This database was designed and created using the rsID and OR that were extracted as mentioned above (Fig. 1). Using the rsID, we manually annotated its allele frequency (AF), SNP location, and genomic loci. AF (GnomAD [14]) was used to differentiate the rare-monogenic variants (AF < 0.01) between the common-polygenic variants (AF > 0.01). SNP location illustrates whether a variant is located within a gene (intron, exon or UTR region etc.) or in an intergenic region. Genomic loci categorize both chromosomal regions with high clustering of breast cancer-associated mutations, as well as chromosomal segments that are devoid of breast cancer-associated mutation. The OR (also SIR, relative risk and cumulative risk) was used to differentiate between a potentially disease-causing genetic variant (OR > 1; hereafter referred as disease variant) and a genetic variant that may confer protection against breast cancer (OR < 1; hereafter referred as a protective variant).

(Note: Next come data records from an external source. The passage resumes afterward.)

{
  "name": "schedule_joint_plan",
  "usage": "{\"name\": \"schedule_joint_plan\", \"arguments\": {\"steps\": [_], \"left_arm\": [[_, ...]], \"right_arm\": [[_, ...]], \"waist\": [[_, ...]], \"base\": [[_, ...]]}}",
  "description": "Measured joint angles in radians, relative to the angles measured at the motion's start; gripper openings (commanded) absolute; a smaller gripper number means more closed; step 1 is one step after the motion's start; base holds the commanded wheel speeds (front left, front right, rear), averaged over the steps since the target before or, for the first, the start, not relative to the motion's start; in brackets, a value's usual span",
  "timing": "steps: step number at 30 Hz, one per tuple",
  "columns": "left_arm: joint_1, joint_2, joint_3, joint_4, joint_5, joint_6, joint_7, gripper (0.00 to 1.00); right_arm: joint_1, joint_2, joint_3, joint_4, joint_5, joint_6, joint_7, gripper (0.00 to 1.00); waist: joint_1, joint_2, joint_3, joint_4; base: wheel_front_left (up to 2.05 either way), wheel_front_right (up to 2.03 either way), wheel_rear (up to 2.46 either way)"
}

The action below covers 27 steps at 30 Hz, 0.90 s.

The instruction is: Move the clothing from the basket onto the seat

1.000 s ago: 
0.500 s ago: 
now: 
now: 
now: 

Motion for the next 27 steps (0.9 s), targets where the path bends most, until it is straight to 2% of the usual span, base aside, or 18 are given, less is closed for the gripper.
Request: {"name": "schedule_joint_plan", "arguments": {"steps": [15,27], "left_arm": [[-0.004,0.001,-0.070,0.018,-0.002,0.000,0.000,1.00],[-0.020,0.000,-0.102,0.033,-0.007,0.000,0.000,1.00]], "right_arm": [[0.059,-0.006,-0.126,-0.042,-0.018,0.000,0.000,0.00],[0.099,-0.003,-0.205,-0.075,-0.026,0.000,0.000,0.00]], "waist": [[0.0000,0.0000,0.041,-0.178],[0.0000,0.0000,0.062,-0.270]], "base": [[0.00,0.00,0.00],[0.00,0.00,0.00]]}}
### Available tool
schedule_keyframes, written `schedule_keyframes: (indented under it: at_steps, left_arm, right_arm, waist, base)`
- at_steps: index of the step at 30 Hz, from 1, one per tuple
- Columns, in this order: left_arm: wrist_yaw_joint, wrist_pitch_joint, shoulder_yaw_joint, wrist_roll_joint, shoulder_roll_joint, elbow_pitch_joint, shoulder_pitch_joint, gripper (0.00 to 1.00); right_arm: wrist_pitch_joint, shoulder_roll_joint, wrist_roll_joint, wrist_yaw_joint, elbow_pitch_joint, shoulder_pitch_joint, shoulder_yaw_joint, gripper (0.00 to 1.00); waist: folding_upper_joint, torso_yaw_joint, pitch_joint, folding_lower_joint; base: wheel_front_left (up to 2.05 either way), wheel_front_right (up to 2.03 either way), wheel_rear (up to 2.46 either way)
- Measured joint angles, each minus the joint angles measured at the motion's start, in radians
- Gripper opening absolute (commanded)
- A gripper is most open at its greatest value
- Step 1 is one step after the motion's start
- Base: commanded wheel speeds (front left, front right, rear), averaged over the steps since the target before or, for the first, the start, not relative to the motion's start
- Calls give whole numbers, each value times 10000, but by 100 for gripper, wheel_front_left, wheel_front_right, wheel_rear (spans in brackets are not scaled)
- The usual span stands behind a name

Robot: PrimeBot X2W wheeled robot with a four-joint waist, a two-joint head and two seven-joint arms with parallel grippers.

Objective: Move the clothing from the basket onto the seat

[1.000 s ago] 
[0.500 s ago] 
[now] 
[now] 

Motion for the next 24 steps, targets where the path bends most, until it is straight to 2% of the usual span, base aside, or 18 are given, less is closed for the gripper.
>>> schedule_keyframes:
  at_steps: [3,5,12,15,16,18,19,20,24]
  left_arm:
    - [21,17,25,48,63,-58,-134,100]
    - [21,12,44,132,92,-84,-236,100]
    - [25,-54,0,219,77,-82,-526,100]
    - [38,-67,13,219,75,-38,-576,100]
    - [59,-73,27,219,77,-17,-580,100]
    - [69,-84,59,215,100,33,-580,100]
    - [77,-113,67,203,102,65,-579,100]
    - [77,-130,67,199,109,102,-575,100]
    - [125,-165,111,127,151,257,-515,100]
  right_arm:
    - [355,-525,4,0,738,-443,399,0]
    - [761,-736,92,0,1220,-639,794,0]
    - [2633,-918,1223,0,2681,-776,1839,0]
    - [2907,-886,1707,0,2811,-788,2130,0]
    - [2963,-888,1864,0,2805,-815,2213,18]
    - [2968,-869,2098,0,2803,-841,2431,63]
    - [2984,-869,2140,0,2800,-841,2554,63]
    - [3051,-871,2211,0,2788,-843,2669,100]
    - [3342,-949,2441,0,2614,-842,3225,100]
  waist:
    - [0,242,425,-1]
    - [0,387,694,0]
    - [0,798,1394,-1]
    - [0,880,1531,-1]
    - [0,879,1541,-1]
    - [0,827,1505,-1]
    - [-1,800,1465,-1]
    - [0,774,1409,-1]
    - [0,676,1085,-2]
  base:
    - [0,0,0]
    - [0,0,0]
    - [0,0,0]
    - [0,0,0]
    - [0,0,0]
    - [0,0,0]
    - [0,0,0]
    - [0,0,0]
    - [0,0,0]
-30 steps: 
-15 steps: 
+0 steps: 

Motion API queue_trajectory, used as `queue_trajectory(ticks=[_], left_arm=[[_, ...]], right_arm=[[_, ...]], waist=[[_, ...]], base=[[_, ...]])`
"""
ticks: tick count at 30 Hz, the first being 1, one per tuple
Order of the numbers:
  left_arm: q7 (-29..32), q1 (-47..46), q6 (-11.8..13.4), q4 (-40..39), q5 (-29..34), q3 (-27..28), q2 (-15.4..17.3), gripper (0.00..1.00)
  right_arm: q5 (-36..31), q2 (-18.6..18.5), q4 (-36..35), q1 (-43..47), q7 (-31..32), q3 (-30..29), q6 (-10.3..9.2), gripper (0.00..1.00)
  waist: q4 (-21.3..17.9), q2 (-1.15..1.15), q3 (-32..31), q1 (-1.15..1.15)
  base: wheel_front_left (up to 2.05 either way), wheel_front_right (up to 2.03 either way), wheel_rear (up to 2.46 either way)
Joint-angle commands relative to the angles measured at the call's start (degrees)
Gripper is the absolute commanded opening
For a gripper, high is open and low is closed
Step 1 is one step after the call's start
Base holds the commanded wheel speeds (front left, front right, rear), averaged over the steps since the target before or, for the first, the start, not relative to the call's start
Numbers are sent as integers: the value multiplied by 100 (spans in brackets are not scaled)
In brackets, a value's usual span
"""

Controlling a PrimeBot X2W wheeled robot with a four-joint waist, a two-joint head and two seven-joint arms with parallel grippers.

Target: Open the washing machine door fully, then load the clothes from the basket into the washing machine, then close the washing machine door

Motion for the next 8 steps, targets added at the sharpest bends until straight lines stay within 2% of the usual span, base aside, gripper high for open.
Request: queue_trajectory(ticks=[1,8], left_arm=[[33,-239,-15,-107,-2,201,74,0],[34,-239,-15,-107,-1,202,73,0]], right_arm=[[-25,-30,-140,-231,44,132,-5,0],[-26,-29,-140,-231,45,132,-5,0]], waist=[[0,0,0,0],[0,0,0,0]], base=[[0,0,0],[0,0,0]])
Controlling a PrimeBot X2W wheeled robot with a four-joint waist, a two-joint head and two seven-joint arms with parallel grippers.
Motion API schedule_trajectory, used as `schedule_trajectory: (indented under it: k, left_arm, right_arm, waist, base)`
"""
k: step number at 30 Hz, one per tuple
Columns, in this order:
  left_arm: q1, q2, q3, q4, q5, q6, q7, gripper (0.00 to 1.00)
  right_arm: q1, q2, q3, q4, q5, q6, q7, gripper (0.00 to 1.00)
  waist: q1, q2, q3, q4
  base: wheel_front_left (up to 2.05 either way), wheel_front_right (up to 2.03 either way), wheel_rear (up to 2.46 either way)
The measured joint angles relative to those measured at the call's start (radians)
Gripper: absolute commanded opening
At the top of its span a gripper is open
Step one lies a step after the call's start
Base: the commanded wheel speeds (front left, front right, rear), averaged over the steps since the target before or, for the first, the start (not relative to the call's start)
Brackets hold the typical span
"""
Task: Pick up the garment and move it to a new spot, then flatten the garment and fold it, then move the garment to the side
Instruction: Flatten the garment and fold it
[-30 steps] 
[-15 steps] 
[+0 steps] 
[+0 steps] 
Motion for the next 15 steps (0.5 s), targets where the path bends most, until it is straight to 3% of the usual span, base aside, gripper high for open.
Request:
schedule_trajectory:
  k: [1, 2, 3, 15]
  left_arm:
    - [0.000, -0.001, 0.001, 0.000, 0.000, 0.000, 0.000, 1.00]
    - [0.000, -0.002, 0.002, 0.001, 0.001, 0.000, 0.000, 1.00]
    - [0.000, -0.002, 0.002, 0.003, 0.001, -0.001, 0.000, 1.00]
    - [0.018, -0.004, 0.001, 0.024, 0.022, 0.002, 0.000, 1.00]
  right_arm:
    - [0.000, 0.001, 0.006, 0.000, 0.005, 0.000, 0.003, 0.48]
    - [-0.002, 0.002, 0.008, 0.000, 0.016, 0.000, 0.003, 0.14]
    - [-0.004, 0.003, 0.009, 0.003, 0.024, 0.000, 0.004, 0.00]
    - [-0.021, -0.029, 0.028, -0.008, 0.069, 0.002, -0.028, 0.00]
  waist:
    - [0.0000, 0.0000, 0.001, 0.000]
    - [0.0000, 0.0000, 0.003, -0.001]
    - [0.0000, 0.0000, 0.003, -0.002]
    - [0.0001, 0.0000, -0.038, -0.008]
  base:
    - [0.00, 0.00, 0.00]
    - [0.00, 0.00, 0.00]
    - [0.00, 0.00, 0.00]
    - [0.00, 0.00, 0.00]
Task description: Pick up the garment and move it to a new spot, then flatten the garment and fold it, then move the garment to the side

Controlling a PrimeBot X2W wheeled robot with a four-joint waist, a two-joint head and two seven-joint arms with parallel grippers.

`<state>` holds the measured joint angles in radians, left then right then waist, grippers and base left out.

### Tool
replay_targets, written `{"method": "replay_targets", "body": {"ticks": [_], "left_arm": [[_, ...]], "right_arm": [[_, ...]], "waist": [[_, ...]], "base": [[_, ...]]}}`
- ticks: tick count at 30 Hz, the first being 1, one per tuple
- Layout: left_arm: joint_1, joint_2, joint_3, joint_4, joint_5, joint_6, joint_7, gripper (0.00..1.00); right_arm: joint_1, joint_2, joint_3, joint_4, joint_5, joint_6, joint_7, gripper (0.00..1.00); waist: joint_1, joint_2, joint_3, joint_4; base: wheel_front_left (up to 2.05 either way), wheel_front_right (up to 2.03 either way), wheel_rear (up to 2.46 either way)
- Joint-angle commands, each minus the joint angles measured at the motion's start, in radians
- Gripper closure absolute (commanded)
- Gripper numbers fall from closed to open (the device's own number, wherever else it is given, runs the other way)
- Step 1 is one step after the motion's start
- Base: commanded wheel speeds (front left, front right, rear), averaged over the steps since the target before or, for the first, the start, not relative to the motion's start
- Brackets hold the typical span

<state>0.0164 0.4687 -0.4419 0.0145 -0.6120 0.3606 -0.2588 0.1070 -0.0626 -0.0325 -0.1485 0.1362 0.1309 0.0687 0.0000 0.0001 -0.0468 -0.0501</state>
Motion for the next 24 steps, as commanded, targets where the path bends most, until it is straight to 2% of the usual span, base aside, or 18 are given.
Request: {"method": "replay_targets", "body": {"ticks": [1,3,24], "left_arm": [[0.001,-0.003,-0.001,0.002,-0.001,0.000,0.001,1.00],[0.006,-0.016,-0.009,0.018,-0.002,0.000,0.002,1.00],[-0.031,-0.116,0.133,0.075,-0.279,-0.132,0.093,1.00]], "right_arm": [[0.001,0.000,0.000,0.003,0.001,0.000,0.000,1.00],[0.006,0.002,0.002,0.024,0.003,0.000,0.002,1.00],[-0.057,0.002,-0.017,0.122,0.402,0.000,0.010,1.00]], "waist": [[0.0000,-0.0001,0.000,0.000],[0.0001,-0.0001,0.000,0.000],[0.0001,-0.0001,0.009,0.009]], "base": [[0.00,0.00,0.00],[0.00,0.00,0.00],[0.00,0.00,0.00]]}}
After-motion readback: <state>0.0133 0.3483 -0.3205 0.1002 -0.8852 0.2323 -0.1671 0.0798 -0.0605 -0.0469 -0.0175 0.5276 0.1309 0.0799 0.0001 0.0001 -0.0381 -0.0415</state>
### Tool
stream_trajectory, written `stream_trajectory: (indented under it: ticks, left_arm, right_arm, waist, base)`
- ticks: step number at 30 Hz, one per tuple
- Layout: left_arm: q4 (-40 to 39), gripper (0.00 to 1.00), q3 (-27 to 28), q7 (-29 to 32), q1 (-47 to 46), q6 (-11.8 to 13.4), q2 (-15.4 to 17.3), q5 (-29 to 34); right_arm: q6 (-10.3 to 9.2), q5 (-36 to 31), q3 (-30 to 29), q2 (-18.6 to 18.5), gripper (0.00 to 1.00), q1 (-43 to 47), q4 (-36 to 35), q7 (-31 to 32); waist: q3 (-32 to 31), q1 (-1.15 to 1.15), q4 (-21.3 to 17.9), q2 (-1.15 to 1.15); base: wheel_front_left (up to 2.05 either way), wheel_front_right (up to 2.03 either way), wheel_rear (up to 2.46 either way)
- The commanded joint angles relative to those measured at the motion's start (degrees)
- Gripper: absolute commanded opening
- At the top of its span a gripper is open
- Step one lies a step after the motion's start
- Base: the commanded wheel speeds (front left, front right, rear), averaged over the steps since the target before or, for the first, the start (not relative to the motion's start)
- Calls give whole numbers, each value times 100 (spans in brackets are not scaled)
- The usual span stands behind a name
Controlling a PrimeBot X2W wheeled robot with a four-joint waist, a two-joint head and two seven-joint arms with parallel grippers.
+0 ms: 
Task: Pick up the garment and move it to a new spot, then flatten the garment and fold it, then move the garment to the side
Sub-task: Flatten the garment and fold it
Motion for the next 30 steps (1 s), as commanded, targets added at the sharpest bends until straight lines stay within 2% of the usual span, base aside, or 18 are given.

Chromosomal ideogram visualization

Chromosomal ideogram was constructed with PhenoGram software tool [15] (visualization.ritchielab.org) using proximity algorithm for phenotype spacing, with each circle representing one gene or variant. For the clarity of visualization, genomic coordinates were rounded to the nearest multiple of 1 Mb, and thus, genes or variants within this proximity were binned to a single line of adjacent circles. Final graphical adjustments were performed in Adobe Photoshop 2019 and Adobe Illustrator 2019.

Network analysis

The protein–protein interaction network was constructed using STRING version 11.0 database [16] (https://string-db.org/). "Experiments" dataset was used as an active interaction source with a minimum required interaction score of 0.4 (medium confidence). Subsequently, the network visualization was graphically adjusted in Cytoscape 3.8.2 [17] (https://cytoscape.org/) in order to highlight proteins encoded by DNA repair genes.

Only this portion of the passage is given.